◆ **Task requirements**
Below is a listing from which only part is wanted; return exactly the lines from the one with "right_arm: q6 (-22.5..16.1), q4" up to and including the one with "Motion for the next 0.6".

◆ **Material provided**

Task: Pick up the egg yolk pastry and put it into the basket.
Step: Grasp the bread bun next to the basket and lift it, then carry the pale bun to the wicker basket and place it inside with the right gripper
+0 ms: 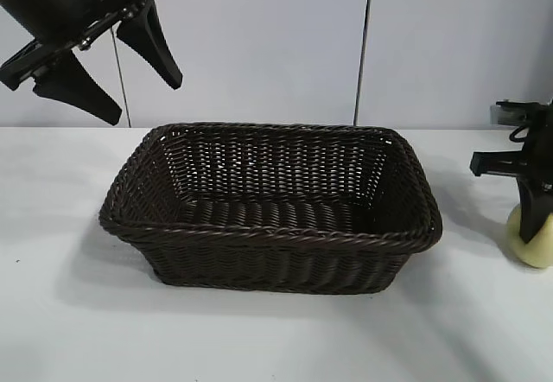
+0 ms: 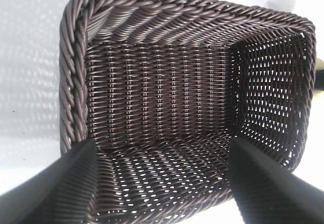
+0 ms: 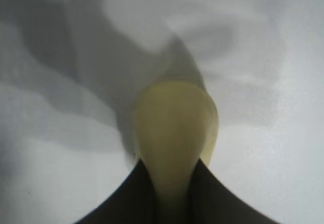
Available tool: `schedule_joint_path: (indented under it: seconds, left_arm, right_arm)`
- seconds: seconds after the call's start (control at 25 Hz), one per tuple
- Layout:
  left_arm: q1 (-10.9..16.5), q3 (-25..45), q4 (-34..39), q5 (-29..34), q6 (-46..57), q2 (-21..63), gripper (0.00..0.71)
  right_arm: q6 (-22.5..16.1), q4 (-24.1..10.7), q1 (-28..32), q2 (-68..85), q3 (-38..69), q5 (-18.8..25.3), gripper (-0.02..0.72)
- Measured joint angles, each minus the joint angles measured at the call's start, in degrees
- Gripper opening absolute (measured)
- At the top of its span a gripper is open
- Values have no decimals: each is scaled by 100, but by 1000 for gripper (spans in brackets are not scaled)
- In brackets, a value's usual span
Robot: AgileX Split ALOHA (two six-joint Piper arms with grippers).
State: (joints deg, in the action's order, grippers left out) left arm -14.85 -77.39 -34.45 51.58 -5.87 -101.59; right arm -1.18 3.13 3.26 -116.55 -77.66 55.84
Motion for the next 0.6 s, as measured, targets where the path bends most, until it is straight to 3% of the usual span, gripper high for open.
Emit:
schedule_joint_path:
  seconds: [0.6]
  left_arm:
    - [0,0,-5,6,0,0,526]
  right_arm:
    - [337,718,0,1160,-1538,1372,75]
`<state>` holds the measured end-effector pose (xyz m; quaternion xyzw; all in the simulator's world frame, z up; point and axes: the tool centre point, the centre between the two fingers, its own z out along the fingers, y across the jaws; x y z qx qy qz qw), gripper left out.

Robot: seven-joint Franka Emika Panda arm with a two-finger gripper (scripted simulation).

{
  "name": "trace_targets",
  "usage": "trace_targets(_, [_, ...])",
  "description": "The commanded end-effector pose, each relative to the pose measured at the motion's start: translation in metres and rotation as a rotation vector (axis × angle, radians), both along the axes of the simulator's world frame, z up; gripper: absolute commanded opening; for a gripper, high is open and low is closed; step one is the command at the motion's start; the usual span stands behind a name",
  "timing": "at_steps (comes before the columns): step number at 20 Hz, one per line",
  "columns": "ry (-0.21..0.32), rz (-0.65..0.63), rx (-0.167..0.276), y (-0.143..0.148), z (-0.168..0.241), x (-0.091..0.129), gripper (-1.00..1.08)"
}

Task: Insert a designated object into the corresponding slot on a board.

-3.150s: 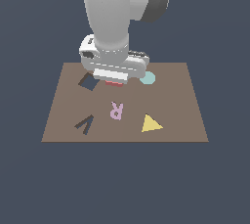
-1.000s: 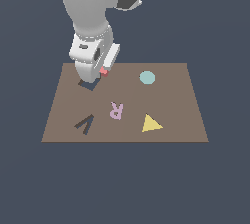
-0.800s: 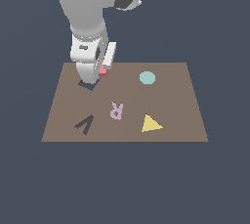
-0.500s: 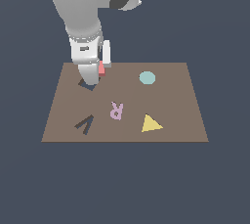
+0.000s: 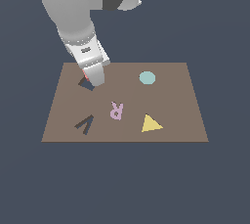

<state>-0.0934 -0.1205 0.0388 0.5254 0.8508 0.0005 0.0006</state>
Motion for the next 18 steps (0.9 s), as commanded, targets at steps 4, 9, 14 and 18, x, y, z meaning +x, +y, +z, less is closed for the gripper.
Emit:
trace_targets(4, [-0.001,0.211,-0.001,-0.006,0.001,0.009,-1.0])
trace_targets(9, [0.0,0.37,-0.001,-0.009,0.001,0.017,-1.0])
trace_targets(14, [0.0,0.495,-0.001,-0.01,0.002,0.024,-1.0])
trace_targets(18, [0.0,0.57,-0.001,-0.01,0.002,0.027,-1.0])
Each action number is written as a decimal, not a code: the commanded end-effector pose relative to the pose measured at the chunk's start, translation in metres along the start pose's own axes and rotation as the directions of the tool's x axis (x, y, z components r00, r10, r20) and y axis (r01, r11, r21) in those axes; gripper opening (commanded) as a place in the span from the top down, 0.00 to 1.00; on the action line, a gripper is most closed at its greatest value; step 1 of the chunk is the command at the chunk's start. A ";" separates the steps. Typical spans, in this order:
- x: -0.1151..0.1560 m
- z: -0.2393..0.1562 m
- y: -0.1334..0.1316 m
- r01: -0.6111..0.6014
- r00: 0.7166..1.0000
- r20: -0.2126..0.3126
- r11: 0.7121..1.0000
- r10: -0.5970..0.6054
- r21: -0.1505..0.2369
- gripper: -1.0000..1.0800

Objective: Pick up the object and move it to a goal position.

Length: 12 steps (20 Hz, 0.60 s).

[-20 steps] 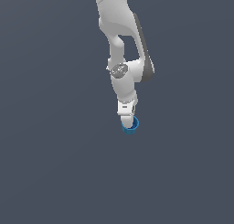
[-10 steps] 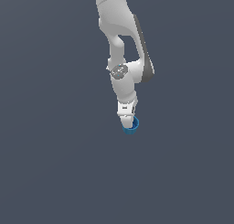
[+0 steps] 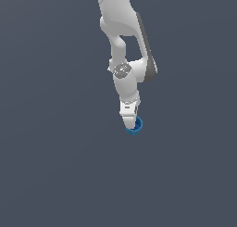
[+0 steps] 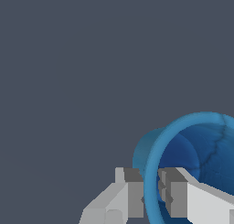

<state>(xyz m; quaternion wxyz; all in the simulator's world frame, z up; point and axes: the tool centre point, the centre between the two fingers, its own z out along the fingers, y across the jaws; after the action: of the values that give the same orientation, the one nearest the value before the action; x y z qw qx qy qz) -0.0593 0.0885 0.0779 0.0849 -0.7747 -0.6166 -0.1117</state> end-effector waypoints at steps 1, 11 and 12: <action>0.006 -0.006 -0.003 0.002 1.000 0.000 1.000 -0.002 -0.002 1.00; 0.045 -0.049 -0.032 0.004 1.000 0.006 1.000 -0.004 0.000 1.00; 0.050 -0.054 -0.035 0.004 1.000 0.006 1.000 -0.004 0.000 1.00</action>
<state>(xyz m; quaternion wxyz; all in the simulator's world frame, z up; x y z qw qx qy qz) -0.0831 0.1226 0.1331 0.0841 -0.7740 -0.6180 -0.1088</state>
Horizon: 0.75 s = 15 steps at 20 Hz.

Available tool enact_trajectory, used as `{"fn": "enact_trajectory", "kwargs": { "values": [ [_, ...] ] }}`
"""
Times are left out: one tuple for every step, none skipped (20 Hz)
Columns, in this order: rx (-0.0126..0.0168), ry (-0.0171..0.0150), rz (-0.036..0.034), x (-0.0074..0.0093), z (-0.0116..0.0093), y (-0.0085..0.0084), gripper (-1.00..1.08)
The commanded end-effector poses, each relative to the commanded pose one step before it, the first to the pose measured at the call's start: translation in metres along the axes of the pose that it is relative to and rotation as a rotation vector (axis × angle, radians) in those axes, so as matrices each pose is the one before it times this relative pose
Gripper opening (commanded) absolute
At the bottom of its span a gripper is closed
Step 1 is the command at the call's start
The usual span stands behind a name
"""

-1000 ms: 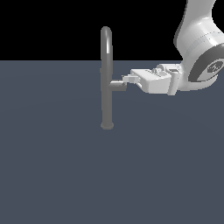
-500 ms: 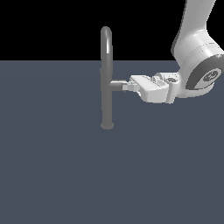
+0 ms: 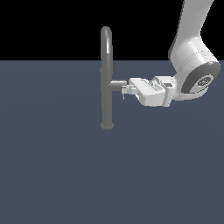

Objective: Turn on the faucet by rotating a designated handle.

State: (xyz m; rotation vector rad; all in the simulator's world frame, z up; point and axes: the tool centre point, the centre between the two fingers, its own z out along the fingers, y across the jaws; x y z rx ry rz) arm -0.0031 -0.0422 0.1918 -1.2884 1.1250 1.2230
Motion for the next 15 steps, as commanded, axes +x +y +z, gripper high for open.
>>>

◆ **Exercise answer**
  right_arm: q6 (-22.5..16.1), q4 (-24.1..10.7), q1 (-28..32), q2 (-68..85), q3 (-38..69), q5 (-18.8..25.3), gripper (-0.02..0.72)
- Measured joint angles, each minus the joint angles measured at the call's start, in degrees
- Gripper opening absolute (measured)
- At the top of its span a gripper is open
- Values have no decimals: each is scaled by 100, but by 1000 for gripper (spans in brackets are not scaled)
- In brackets, a value's usual span
Robot: AgileX Split ALOHA (two six-joint Piper arms with grippers).
State: (joints deg, in the action's order, grippers left out) left arm -14.85 -77.39 -34.45 51.58 -5.87 -101.59; right arm -1.18 3.13 3.26 -116.55 -77.66 55.84
Motion for the next 0.6 s, as measured, targets where the path bends most, until it is straight to 3% of the usual span, gripper high for open.

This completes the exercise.